What a slap in the face. What an insult to the Afrikaners – to name a town in honor of a man whose only true contribution to history was the brutal slaughter of hundreds of infant children ? As I stated above- I feel no grudge to any modern Sepedi for what Makapan did – but clearly the government wants us to. For those like me who still believe in a non-racial society, such things only angers us at the government for setting us back from that dream. It does not make me hate Sepedis and I doubt that it inspires most Sepedis to think what Makapan did was somehow nobel.

But it does help to create racial and cultural tension, add poverty and the other challenges our country faces – and you have a fertile breeding ground for racial fear. As Yoda taught us – Fear leads to Anger, Anger leads to Hate. 

That is the breeding ground that has us today with Malema and his youth league promoting racial violence and getting away with it. It was only a matter of time before some of the targets of those attacks finally overcame their long held fear of retribution and spoke out in response. Thus we have Annelie Botes and her "I don't like black people" statement – apparently completely devoid of the concept of judging people as individuals. She says she doesn't understand their culture – but makes no claim that she will attempt to learn about it. She says that she fears them due to a crime that affected her neighbour but makes no real attempt to recognize that a minority of people are criminals -and if more of them are black it's simply because more people are black. She makes no attempt to educate herself-  or she would know that whites are not the major target of crime – despite the news reports the vast majority of crime victims are also black. 

That is exactly the kind of thinking that was prevalent in South Africa in the 70's. In the 1970's when Potchefstroom University (perhaps the most conservative Univeristy the Afrikaners ever built) held a poll and found that 89% of it's conservative students were opposed to the apartheid system – yet it took another nearly 15 years to dismantle it in 1989. Thinking like that, unfounded racial fears like those kept us back. 

It is frightening to see them resurfacing today. It's frightening to see them echoed and amplified by Afrikaner mini-celebrities.  The lagers are being pulled shut again – the spirit of interracial and intercultural outreach is being destroyed by fear and anger and hate. It scares me to see that, to see all we build teetering on the verge of collapse.
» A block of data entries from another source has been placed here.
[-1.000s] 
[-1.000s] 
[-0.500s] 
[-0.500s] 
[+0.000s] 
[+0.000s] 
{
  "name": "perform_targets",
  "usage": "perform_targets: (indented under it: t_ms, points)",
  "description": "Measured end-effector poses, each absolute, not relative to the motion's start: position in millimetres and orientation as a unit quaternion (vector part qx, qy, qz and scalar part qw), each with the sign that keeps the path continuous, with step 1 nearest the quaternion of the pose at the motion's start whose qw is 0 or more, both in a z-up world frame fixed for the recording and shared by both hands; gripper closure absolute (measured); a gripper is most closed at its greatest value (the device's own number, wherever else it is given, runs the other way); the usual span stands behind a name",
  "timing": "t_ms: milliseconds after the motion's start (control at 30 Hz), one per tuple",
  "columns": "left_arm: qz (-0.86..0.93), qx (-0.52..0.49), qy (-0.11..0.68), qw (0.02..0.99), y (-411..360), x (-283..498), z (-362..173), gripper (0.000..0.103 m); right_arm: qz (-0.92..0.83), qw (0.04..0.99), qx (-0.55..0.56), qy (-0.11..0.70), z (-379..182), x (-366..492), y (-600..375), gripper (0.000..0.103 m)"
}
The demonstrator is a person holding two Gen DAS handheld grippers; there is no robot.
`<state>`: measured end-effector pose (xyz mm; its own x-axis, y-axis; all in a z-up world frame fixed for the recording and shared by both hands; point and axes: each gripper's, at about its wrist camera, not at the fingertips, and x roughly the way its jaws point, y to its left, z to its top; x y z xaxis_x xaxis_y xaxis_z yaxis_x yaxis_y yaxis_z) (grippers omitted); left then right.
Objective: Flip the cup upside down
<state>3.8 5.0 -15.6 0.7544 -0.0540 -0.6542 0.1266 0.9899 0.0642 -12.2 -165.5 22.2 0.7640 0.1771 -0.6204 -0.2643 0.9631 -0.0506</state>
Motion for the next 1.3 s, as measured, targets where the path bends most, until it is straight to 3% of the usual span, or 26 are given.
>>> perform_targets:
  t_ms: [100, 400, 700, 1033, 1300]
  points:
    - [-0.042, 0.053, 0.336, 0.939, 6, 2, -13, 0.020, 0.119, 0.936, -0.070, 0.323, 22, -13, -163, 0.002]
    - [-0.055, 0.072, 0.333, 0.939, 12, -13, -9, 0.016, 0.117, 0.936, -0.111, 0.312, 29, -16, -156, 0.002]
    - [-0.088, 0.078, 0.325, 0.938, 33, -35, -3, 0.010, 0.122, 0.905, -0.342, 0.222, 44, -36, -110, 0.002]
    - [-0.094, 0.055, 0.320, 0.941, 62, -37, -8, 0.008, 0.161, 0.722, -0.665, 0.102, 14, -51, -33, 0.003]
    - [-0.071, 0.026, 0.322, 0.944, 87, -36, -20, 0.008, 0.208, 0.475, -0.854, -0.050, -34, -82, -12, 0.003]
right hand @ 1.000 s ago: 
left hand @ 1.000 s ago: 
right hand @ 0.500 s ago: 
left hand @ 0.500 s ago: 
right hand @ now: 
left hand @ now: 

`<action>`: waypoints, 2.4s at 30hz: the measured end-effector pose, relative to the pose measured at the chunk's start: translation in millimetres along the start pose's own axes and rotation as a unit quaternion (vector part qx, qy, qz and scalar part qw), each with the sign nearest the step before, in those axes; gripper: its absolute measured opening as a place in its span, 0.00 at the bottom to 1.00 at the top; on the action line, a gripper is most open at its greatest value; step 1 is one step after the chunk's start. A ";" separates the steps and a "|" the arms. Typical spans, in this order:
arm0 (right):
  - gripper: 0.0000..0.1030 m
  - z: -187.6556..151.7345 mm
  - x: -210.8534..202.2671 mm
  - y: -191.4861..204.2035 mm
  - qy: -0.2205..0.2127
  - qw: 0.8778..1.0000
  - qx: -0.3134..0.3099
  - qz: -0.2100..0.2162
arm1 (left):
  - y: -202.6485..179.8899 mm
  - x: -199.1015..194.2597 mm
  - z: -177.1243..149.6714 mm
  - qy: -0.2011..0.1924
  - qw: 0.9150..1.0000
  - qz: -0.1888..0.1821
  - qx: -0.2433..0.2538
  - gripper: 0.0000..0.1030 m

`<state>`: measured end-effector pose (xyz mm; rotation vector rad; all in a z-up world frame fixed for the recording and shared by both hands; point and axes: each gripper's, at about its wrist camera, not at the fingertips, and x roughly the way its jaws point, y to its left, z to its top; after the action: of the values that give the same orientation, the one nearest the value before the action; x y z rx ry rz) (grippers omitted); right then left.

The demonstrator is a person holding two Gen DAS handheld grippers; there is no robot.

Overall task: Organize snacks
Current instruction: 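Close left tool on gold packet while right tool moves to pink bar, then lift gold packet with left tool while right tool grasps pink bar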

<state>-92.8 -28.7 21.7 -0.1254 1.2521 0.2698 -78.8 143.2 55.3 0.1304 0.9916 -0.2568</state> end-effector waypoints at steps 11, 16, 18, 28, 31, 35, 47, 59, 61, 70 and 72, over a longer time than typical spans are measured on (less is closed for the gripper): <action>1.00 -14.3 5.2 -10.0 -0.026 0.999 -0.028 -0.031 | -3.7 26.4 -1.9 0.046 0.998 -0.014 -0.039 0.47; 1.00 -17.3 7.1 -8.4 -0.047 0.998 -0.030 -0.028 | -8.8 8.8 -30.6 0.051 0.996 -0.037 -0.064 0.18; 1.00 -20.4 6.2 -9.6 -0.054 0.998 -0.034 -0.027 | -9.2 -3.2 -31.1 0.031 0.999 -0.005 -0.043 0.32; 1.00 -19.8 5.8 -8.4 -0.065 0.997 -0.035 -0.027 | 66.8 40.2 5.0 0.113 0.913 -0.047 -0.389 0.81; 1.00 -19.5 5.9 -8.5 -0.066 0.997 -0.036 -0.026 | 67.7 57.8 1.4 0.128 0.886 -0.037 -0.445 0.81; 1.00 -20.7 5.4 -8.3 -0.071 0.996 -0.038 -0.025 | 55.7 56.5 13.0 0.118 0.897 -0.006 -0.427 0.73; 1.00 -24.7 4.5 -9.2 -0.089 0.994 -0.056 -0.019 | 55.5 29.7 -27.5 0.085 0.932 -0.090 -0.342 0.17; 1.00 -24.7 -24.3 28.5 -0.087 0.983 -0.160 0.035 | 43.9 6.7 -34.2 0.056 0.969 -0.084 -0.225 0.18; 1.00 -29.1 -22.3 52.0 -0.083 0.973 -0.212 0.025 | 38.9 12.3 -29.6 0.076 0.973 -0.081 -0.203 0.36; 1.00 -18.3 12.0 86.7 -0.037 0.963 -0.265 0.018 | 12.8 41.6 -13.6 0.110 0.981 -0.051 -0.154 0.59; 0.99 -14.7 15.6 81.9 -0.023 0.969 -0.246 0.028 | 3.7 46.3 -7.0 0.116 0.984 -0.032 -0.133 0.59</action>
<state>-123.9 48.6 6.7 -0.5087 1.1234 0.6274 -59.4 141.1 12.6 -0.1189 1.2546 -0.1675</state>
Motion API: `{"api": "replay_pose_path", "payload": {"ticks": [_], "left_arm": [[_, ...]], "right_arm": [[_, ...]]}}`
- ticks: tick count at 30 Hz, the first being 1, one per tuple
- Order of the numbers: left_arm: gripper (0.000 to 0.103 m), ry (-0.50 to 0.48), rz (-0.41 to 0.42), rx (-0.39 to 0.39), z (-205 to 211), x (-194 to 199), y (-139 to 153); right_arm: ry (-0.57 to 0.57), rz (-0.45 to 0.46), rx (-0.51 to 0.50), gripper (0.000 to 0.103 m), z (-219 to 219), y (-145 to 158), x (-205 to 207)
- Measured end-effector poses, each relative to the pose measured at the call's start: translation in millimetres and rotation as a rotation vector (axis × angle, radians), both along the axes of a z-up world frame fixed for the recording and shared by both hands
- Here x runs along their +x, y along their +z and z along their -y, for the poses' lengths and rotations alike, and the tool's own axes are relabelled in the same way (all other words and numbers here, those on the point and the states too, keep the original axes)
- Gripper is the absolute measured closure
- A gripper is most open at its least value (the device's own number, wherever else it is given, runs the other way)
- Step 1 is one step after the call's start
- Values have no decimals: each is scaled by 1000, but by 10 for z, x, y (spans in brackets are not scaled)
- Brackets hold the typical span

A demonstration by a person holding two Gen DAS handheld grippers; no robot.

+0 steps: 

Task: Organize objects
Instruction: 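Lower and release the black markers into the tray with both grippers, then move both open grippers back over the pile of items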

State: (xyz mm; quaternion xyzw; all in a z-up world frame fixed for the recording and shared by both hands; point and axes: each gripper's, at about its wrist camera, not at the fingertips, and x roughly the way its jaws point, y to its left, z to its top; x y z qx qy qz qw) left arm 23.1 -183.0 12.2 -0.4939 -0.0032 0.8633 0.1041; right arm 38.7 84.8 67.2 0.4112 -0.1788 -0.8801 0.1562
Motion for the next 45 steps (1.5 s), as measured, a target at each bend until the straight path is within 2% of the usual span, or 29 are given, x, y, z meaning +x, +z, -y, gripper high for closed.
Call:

And I lay one hundred percent of the blame for that at the door of one bad apple. The government of South Africa. Ever since Thabo Mbeki and on into Zuma's cabinet – the government and ruling party has inflamed racial tensions and fears at every opportunity. This spared them the difficulty of actual service delivery, the tough problems of true community enrichment and the real change this country needs. That fire they fueled has kept them in power, kept them voted for and protected them from corruption's consequences. Ultimately it broke down the goodwill created in the 90's – piece by piece. One by one I saw Afrikaners who had voted yes in the referendum, Afrikaners who had called all people family start to say "I'm a racist now, because I'm the target of racists".

I consider that response to be stupid and illogical but fearful responses are seldom logical or clever. It is an understandable and predictable one and it's not like the ANC could not have made the same prediction – in fact not only do I believe they did make it, but I believe they counted on it.

Well done ANC – you have undone all the good that F.W. De Klerk and Nelson Mandela did when reasonable men sat around a table and decided to resolve their difference with negotiated discussion – and in so doing secured your power and money, but you did so at a terrible cost. I can only hope the damage is not irreversable yet and that enough people of goodwill remain in this country to once more rebuild what you have destroyed.